Çilek rengi dudaklar

115 8 4
                                    

   Doruk, benim onu ne kadar sevdiğimi anlamış olacak ki, eve döndükten sonra bana iyi davranmaya başlamıştı. Beraber sahile indik. Üzerimde siyah bikini altımda mor bir mini etek vardı bu sefer. Mor bana ve saçlarıma çok yakışıyordu bu yüzden en sevdiğim renkti. Doruk denize girmeyi sevmediği için el ele tutuşup kıyıda yürümeye başladık. İkindi vaktiydi ve güneş bizi pek yakmıyordu. Ayaklarımıza hafif hafif ılık dalgalar vururken bu huzurun tadını çıkarıyordum. Elimi tutuşu bile farklıydı ve içimin bir hoş olmasına yetiyordu. Ben bu zibidiyi neden bu kadar seviyordum ?

Bana yaşattıkları az değildi. Bu kadar duygusal ve kendini kontrol edemeyen ya da hemen yumuşayan bir kız da olmadım hiç . Sadece ona karşı böyleydim. Tekrar gitmesinden deli gibi korkuyordum. Ama onda böyle bir korku yoktu. Beni kullanıyor muydu diye çok düşündüm. Fakat hiç öyle bir izlenimi yoktu. Olsa kesinlikle hissederdim hislerim kuvvetliydi. Tabii çok iyi rol yapan biriyse bilemeyeceğim.
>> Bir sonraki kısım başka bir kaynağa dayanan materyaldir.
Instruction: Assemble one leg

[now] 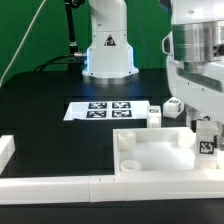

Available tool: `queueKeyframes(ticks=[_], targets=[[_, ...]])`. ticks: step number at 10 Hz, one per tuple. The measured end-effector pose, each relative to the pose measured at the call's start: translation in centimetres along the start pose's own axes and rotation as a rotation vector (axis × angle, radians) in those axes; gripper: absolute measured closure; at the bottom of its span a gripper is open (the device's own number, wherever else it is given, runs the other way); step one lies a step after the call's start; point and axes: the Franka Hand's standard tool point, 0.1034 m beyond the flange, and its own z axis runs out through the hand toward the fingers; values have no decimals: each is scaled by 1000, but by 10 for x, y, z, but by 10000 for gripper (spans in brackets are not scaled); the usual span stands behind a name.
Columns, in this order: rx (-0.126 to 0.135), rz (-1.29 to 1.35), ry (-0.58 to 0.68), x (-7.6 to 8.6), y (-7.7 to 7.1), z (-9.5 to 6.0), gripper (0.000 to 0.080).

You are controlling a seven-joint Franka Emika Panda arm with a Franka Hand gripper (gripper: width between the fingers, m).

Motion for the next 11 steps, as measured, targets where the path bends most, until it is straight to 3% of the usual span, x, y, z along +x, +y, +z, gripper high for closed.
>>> queueKeyframes(ticks=[4,5,6,8,9,11], targets=[[-7,-304,1,0,1,1,150],[-15,-407,8,0,1,1,150],[-42,-596,30,-1,-1,-2,150],[-20,-969,65,6,-5,0,150],[-20,-914,62,5,-5,0,150],[-19,-893,63,6,-5,0,408]])
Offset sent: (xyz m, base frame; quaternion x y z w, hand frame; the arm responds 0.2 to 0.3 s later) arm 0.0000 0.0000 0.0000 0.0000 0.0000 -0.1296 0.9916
Belki de inanmak istiyordum benimle olmayı istediğine.  Yüzünde bir burukluk vardı. Mutlulukla karışık duygular yaşıyordu. Bu benim o yokken yaptıklarımdan kaynaklanmıyorsa eğer, beni aldattığı için kaynaklanabilirdi. Bunu ona sormaya cesaret edemedim. Sanırım duyacaklarımdan korktum. Ama endişelerimde haksız olmadığım bir gerçekti.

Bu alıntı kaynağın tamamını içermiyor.